THE UNIVERSITY OF NEWCASTLE’S INTERNATIONAL SPACE TIME CONCERTO COMPETITION IS UPDATING ONE OF THE WORLD’S MOST PERSISTENTLY EXCITING MUSICAL GENRES FOR THE 21ST CENTURY.

“The concerto has always been the testing-ground of virtuosity,” explains Richard Vella, mastermind of the competition and Head of Drama, Fine Art and Music at the University of Newcastle. “But there is this idea that standards go down the moment you move away from classical music, which is simply not true. We want to revive the form by bringing back the improvisational aspect of the concerto and asking what a contemporary concerto would look like.”

The application process is simple: university students of all levels can upload an audition video or showreel on YouTube by July 1 and fill out the online entry form. The competition’s rules are slightly less so. Solo or collaborating performers, composers, producers, and A/V artists may enter one of six “historical” or “innovative” categories to share in a prize pool of $50,000 and perform at the finalist concerts in Newcastle with telematic collaboration from Ars Electronica in Austria, the Yong Siew Toh Conservatory of Music in Singapore, the Central Conservatory of Music in China and Waikato University in New Zealand.
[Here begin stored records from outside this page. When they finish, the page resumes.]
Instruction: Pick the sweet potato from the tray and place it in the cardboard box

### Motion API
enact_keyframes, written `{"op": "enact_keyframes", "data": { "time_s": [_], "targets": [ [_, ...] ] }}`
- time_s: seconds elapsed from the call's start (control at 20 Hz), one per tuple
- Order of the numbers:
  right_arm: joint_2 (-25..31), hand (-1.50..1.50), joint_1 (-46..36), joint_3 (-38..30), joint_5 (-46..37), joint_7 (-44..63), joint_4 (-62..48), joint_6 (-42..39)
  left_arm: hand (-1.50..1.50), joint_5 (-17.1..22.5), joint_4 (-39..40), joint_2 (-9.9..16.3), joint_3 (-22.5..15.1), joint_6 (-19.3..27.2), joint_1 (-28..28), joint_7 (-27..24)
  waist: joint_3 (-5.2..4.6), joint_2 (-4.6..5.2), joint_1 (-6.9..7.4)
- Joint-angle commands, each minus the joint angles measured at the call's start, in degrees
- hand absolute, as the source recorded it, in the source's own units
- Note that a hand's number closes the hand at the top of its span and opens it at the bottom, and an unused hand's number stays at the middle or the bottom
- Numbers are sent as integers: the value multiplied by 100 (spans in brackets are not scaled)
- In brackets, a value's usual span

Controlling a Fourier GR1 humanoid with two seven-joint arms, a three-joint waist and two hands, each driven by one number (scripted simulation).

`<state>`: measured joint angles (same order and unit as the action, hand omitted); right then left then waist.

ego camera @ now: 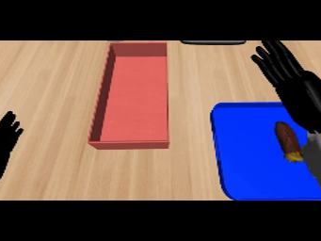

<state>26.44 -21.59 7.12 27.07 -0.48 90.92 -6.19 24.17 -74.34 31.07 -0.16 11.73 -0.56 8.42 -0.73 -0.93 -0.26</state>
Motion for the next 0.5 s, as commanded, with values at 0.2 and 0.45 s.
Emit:
{"op": "enact_keyframes", "data": {
  "time_s": [0.2, 0.45],
  "targets": [
    [-214, -150, 158, -1994, 1487, -709, -1289, 132, 0, -905, -621, 240, -395, 123, -361, -676, 124, 153, -69],
    [17, -150, 861, -2271, 610, -396, -2666, 1361, 0, -1222, -891, -86, -904, 231, -222, -774, 107, 183, -3]
  ]
}}
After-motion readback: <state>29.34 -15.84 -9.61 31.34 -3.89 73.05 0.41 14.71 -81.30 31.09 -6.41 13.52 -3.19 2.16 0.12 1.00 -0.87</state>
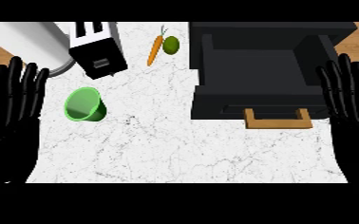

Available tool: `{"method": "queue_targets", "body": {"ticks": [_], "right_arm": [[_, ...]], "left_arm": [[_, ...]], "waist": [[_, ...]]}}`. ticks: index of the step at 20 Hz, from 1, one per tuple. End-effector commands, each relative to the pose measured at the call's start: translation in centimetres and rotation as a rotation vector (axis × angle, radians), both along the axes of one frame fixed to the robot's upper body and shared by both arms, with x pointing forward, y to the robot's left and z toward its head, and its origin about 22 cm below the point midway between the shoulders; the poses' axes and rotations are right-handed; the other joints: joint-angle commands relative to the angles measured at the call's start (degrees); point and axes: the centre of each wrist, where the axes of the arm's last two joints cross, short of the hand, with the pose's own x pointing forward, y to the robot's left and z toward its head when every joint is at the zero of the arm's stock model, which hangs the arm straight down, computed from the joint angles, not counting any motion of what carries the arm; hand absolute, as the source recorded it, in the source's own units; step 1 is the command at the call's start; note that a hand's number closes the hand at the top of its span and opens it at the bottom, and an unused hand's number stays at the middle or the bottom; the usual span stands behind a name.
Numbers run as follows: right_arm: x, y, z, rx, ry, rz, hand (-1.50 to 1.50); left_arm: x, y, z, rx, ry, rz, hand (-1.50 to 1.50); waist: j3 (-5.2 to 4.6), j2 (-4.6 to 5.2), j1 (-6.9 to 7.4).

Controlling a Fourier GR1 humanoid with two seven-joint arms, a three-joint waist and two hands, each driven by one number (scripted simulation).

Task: Pick up the cup, place it into the drawer and close the drawer

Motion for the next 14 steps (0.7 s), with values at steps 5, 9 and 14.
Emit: {"method": "queue_targets", "body": {"ticks": [5, 9, 14], "right_arm": [[0.2, 1.1, 0.5, 0.027, -0.03, 0.021, -1.5], [1.9, 1.4, -0.6, -0.021, 0.134, 0.115, -1.5], [3.1, 0.2, -0.1, -0.018, 0.143, 0.126, -1.5]], "left_arm": [[3.4, 6.5, 1.5, 0.039, -0.012, -0.232, -1.5], [3.6, 8.4, -3.6, -0.182, 0.235, -0.225, -1.5], [5.9, 10.9, -4.2, -0.207, 0.281, -0.246, -1.5]], "waist": [[1.21, -1.43, -0.02], [1.19, -1.22, 0.77], [1.29, -1.54, 0.38]]}}
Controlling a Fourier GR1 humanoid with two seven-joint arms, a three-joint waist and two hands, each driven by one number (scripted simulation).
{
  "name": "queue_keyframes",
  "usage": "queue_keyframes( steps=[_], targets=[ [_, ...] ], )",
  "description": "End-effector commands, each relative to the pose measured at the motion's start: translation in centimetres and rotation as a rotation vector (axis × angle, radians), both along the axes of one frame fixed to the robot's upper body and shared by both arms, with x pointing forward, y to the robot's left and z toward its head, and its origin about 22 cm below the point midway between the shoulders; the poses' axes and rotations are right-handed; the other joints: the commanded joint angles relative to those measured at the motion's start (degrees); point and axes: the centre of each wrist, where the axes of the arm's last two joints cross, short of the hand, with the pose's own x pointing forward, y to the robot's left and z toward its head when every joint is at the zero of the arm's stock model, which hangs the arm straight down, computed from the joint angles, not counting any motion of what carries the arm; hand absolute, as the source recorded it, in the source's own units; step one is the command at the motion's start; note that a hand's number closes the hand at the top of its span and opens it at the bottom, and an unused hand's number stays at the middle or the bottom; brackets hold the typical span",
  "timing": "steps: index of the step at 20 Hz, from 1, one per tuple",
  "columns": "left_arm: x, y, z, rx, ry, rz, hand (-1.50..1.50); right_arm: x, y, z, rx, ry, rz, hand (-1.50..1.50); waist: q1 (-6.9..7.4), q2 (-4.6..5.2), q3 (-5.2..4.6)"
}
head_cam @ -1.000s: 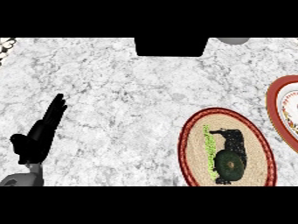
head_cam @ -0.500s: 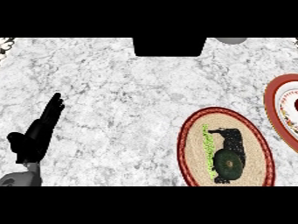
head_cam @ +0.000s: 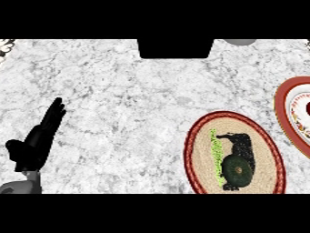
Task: Pick the tomato from the placemat and place it in the plate
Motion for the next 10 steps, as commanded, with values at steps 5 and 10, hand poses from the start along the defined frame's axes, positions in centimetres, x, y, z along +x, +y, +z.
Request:
queue_keyframes(
  steps=[5,10],
  targets=[
    [-0.6,0.8,-0.2,-0.012,-0.006,-0.009,0.00,-9.4,-4.1,0.1,-0.020,-0.044,0.089,-1.50,0.35,0.13,0.21],
    [-0.7,0.1,-0.9,-0.019,0.002,-0.014,0.00,-10.9,-3.7,-1.9,-0.046,-0.008,0.091,-1.50,0.82,0.22,0.32]
  ],
)
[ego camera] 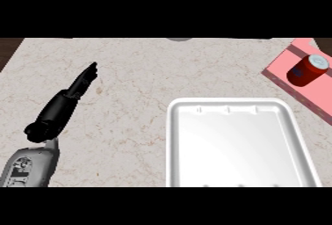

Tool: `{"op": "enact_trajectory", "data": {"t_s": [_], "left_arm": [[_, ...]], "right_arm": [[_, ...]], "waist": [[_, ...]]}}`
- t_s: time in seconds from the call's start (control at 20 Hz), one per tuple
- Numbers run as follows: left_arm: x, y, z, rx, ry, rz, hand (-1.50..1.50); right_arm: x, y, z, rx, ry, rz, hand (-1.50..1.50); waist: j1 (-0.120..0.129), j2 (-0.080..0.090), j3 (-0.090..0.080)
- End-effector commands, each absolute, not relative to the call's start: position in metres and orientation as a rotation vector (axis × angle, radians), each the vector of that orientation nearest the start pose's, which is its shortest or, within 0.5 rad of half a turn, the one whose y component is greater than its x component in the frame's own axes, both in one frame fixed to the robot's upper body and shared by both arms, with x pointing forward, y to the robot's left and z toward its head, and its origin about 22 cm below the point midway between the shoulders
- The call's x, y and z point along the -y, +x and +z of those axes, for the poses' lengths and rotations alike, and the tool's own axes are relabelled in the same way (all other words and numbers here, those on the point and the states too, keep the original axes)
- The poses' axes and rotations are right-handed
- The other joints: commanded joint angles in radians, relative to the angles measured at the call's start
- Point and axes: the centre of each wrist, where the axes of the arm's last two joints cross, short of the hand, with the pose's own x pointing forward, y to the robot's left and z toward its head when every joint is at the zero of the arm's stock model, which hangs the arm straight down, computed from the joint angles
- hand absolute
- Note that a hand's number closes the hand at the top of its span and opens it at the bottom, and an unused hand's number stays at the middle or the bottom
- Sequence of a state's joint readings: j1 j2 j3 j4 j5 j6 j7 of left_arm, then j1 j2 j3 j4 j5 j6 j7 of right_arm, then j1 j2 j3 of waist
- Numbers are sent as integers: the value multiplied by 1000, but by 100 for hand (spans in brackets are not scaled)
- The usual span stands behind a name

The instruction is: Pick the can from the tray and place it in the cardboard box

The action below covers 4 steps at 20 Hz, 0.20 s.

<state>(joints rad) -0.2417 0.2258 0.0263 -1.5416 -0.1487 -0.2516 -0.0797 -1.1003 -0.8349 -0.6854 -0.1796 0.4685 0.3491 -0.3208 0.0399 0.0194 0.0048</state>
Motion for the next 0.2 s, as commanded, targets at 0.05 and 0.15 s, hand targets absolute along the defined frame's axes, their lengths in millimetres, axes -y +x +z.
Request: {"op": "enact_trajectory", "data": {"t_s": [0.05,0.15], "left_arm": [[-253,300,69,1785,59,-553,0],[-248,299,73,1784,55,-565,0]], "right_arm": [[519,360,211,1695,-387,-104,-150],[519,355,177,1683,-417,-150,-150]], "waist": [[6,10,1],[13,11,2]]}}
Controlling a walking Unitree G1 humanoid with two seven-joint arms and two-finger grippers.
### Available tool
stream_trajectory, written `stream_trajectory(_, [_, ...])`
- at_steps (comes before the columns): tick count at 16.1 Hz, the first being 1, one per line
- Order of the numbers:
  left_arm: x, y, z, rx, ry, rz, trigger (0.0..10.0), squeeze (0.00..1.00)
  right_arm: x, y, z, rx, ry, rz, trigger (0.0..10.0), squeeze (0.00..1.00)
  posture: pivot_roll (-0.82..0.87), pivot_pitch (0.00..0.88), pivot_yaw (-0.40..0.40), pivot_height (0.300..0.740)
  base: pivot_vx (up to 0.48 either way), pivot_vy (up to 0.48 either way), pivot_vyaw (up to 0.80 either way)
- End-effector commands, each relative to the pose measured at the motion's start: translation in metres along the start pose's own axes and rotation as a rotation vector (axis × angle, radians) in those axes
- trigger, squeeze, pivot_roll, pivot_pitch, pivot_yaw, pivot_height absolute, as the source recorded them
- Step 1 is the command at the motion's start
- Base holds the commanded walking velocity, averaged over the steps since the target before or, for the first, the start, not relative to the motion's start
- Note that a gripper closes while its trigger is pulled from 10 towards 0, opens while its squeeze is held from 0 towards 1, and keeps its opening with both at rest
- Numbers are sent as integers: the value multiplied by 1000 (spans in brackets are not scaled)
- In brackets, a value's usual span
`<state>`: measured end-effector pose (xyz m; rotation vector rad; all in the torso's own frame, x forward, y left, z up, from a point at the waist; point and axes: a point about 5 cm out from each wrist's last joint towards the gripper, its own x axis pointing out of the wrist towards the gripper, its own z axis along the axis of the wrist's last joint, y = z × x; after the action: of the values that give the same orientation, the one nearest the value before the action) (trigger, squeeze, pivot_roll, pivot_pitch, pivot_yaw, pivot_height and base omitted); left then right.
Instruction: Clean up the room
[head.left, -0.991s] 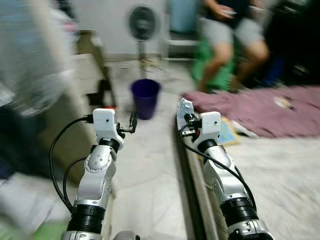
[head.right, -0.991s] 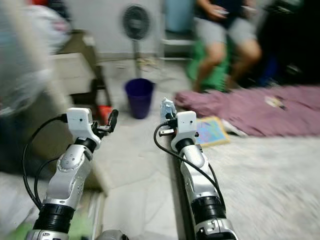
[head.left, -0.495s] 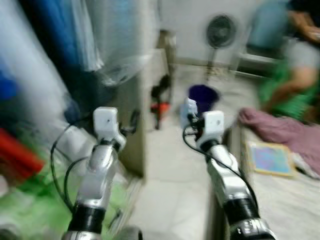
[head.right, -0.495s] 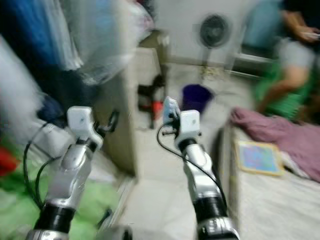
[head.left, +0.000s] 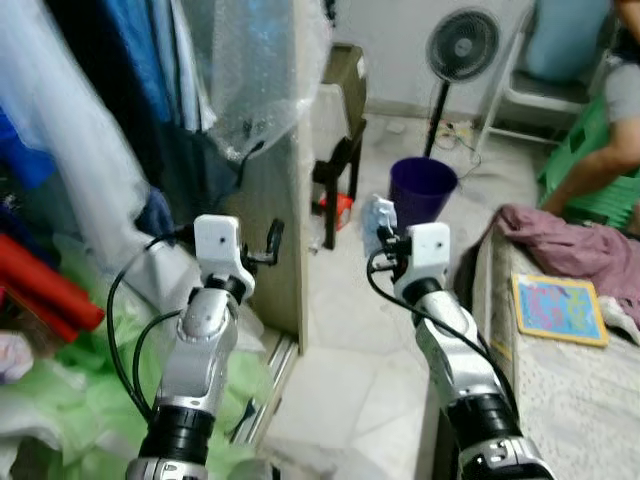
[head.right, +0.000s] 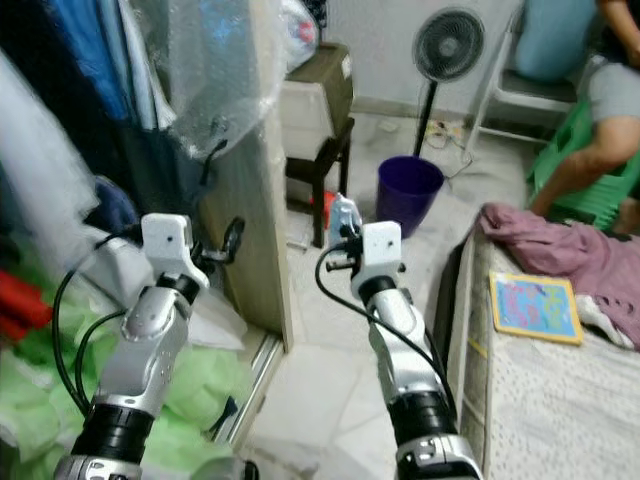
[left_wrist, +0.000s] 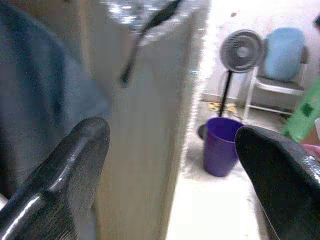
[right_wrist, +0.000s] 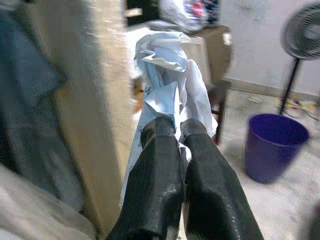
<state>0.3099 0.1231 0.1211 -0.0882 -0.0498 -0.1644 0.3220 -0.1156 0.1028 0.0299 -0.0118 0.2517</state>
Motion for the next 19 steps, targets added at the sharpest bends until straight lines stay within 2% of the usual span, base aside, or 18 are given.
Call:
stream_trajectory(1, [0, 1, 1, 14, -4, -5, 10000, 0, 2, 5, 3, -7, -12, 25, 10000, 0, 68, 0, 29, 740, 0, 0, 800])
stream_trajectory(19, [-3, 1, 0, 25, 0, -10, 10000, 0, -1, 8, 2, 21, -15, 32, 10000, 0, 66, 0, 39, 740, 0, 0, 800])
Vella sees the relationship between the concerto and the spaces in which it has resonated as central to the competition’s historical categories “Baroque (1600–1750),” “Classical/Romantic (1750–1900)” and “Modern/Postmodern (1900–1990s).” As well as representing a musical repertoire and a relationship to space, the categories also reflect different modes of interaction between performers and audience members.

Born from the opera overture, the baroque concerto roused audiences by “concerting” solo and small groups of instruments against the opera orchestra. The soloist would virtuosically bait and antagonise the orchestra with a spirit of improvisation that fed on the audience’s reaction. Musicologist Richard Taruskin suggests, “One doesn’t have to work hard to imagine such a thing; any rock video will provide a living example.” Audience interaction was no doubt encouraged by the fact that musicians and audiences were usually on the same level of ground as each other, either in front of theatre stages, in churches (where one wonders whether they stamped and clapped so enthusiastically) or the concert rooms of palaces.

If the baroque period was the concerto’s wild youth, then the classical era saw the form ossified into a set of widely understood performance conventions. Having composed over 300 of the things for Frederick the Great, Johann Joachim Quantz enumerated the essential elements of the late baroque concerto grosso as “numerous accompanying players, a large place, a serious performance and a moderate tempo.” That Quantz listed the physical surroundings and performance style of the concerto alongside its formal properties shows the importance of cultural and physical space to music in 1752 Sans Souci (that’s “No Worries,” the palace after which the Southern suburb of Sydney was named).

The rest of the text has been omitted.